Audi S8 Plus 4.0 TFSI
Ein Beispiel für ein leistungsstarkes Fahrzeug, bei dem Temperaturhaushalt, TCU und reale Prüfstandswerte entscheidend sind. Solche Projekte zeigen, warum ein einzelner Datenbankwert keine vollständige Abstimmung ersetzt.
BMW 535d und 540d
Bei modernen BMW-Dieseln spielen Drehmomentmodell, Getriebe und Luft-/Kraftstoffsystem zusammen. AVM nutzt den Prüfstand auch, um vorhandenes Fremdtuning zu kontrollieren und Abweichungen zwischen versprochener und realer Leistung sichtbar zu machen.
BMW 518d / X3 18d / 330d
Unterschiedliche Leistungsstufen derselben Motorfamilien zeigen, dass Steuergerät, Hardwarevariante und Getriebe berücksichtigt werden müssen. Ziel ist ein nutzbarer Drehmomentverlauf und keine isolierte Maximalzahl.
Cupra Formentor, VW, SEAT und VAG-Projekte
Bei TSI/TDI-Plattformen sind ECU und DSG häufig eng gekoppelt. Stage-1- und Stage-2-Projekte werden entsprechend der verbauten Hardware und dem gewünschten Einsatz abgestimmt.

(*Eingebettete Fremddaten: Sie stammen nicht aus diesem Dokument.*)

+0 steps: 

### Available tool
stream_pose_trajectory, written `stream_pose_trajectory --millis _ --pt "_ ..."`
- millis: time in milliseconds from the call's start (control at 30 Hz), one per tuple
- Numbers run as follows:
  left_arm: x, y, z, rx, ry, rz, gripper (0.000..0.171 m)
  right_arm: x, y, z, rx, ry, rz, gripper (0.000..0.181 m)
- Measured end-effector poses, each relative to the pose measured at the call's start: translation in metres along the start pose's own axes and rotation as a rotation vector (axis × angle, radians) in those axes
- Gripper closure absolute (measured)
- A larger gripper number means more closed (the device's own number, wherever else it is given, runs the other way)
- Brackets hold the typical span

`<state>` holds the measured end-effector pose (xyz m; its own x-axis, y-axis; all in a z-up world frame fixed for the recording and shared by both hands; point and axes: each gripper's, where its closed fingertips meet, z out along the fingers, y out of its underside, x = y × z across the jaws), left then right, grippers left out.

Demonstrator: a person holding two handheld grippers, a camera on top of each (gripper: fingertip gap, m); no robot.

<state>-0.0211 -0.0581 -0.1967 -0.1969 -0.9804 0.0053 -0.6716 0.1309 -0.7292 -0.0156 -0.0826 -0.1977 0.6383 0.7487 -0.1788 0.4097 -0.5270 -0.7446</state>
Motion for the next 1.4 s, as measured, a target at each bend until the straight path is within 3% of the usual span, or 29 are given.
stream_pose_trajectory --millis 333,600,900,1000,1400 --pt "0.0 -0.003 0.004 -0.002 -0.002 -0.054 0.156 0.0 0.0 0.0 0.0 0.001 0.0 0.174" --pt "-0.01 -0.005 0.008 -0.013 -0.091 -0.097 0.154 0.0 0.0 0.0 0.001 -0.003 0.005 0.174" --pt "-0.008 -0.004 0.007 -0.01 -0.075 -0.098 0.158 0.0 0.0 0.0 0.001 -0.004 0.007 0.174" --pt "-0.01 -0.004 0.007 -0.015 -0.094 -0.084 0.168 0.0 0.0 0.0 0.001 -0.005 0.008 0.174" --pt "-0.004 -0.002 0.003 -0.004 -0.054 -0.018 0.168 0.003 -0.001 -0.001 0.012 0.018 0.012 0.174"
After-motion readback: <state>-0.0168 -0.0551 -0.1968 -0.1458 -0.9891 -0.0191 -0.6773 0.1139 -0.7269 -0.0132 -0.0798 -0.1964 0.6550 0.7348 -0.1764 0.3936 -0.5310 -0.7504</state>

Transporter und Wohnmobile
Hier steht oft nicht Spitzenleistung im Vordergrund, sondern Durchzug unter Last, Anhängerbetrieb, Steigungen und ein sinnvoller Umgang mit thermischer Belastung. Gleichzeitig sind DPF- und SCR-Systeme bei diesen Fahrzeugklassen häufig Teil der Diagnose.

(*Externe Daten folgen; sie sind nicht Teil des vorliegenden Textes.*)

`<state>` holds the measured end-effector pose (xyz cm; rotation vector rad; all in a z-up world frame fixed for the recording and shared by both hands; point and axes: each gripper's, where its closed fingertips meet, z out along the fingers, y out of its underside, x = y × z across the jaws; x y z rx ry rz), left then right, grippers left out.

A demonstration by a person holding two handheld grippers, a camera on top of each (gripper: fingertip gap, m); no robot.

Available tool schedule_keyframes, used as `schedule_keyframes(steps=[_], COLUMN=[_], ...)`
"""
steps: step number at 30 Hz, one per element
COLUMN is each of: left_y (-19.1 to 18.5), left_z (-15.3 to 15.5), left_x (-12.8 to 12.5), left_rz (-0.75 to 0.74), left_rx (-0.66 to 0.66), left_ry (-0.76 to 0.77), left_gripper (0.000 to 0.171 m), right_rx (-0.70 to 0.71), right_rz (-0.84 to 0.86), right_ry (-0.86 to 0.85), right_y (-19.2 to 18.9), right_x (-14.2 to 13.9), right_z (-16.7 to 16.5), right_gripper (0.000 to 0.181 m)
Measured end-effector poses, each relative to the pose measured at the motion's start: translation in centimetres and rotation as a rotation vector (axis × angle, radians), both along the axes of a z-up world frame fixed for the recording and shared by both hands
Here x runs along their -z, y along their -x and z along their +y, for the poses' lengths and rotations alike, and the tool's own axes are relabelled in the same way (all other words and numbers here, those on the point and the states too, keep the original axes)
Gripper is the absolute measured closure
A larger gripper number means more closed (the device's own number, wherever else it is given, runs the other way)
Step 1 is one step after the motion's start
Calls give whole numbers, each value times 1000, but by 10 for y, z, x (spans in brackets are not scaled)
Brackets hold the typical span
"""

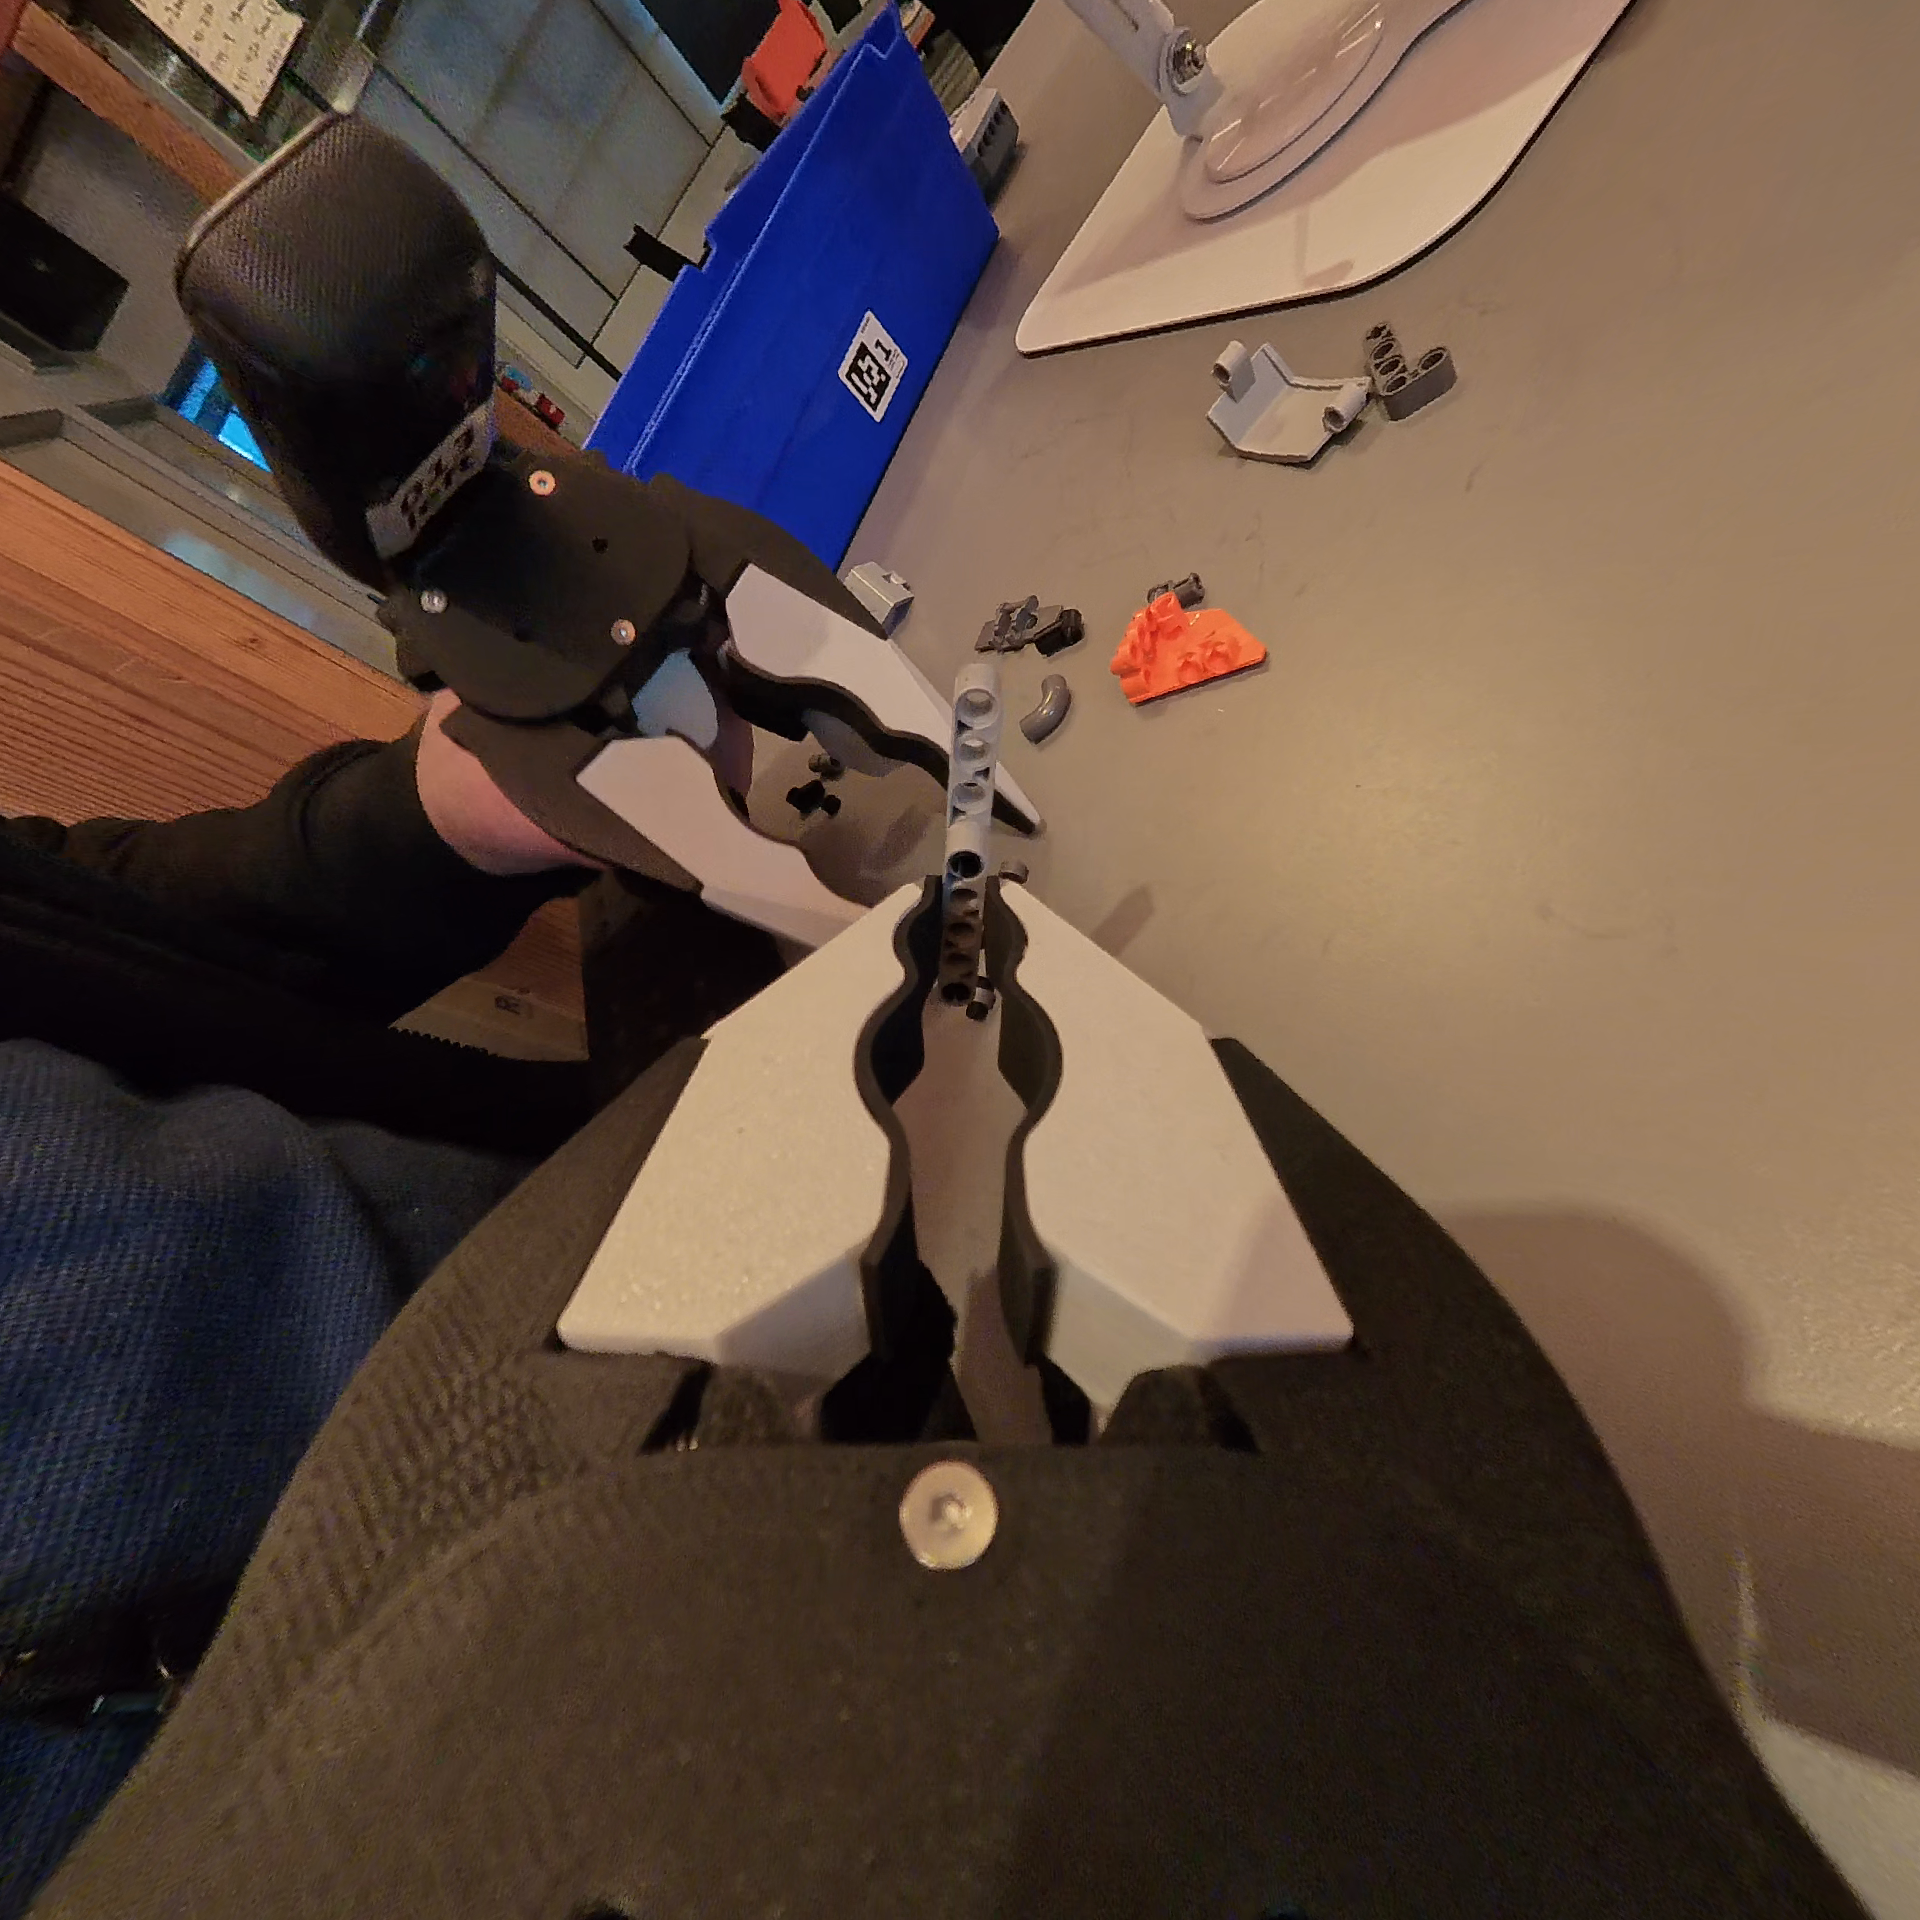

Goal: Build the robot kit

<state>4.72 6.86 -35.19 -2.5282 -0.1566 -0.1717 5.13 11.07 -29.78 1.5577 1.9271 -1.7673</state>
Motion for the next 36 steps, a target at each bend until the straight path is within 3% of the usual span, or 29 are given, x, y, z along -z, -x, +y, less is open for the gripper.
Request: schedule_keyframes(steps=[3, 7, 10, 15, 22, 28, 34, 36], left_y=[-7, -5, -5, -4, -7, -24, -51, -60], left_z=[4, 5, 6, 7, 8, 3, -22, -25], left_x=[3, 5, 5, 3, -20, -29, -19, -27], left_rz=[35, 114, 121, 155, 204, 129, -9, -66], left_rx=[-13, -69, -81, -42, 47, 69, 51, 24], left_ry=[15, 18, 10, -20, -103, -149, -113, -151], left_gripper=[118, 130, 131, 131, 131, 131, 130, 131], right_rx=[1, -1, -4, -19, -111, -174, -222, -235], right_rz=[-2, -5, -10, -29, -119, -130, -136, -133], right_ry=[1, 1, 6, 35, 73, 46, 25, 25], right_y=[0, 0, 0, 0, -6, -15, -23, -24], right_x=[0, 1, 1, 1, 7, 8, 10, 9], right_z=[0, 0, 0, -1, -6, -15, -25, -28], right_gripper=[177, 177, 177, 177, 177, 176, 176, 176])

BMW 535d F10 – Ausgangszustand und Ergebnis vergleichen
Bei einem BMW 535d mit serienmäßigen 299 PS und 600 Nm lag die gemessene Ausgangsleistung unter dem Prospektwert. Nach der Bearbeitung wurden rund 356 PS und 679 Nm gemessen. Das Beispiel zeigt, warum die Eingangsmessung wichtig ist: Der Gewinn sollte zum real vorhandenen Ausgangszustand beurteilt werden.
BMW 540d G31 – Fremdtuning verifizieren
Ein weiteres Fahrzeug kam mit einer versprochenen Leistung von etwa 400 PS nach Fremdtuning. Die Prüfstandsmessung konnte diese Angabe nicht bestätigen. Statt lediglich eine neue Datei aufzuspielen, wurde zunächst untersucht, warum die erwartete Leistung fehlte.
Audi S8 Plus – Leistungsprojekt mit TCU
Bei leistungsstarken Fahrzeugen wie dem Audi S8 Plus zeigt sich besonders deutlich, dass Motor- und Getriebedrehmoment zusammenpassen müssen. Solche Projekte werden nicht nach einem pauschalen Stage-Wert bewertet, sondern anhand von Hardware, Temperatur, Messkurve und TCU.
BMW X3 18d – großes Potenzial bedeutet nicht gleiche Reserve
Auch bei kleineren Motorisierungen kann die Softwarevariante erheblichen Einfluss auf die Leistung haben. Ein BMW X3 18d erreichte nach Bearbeitung deutlich mehr Leistung und Drehmoment. Solche Werte sind immer Fahrzeugbeispiele, keine Garantie für jedes baugleiche Auto.
DPF-Fälle mit hoher Laufleistung
Neben Performance-Projekten gehören Partikelfilter mit hohen Laufleistungen zum Alltag. Bei Transportern und Diesel-PKW mit mehreren hunderttausend Kilometern wurde nicht nur gereinigt, sondern geprüft, ob Regeneration, Differenzdruck und verursachende Systeme wieder plausibel arbeiten.
Warum Referenzen keine Versprechen sind
Zwei Fahrzeuge mit identischer Modellbezeichnung können andere Softwarestände, Laufleistungen, Kraftstoffqualität, Getriebe oder Hardware besitzen. Referenzen sollen deshalb zeigen, wie AVM arbeitet – nicht eine identische Endleistung garantieren.
Häufige Fragen
Sind Referenzwerte auf jedes gleiche Modell übertragbar?
Nein. Sie zeigen reale Beispiele, aber Fahrzeugzustand und technische Variante können abweichen.
Warum veröffentlicht AVM Ausgangsmessungen?
Damit sichtbar wird, von welchem realen Zustand eine Veränderung ausgeht.
Werden auch problematische Fremdtunings gezeigt?
Ja. Solche Fälle sind technisch besonders aussagekräftig, weil Messung und Diagnose den Unterschied zwischen versprochenem und realem Ergebnis zeigen.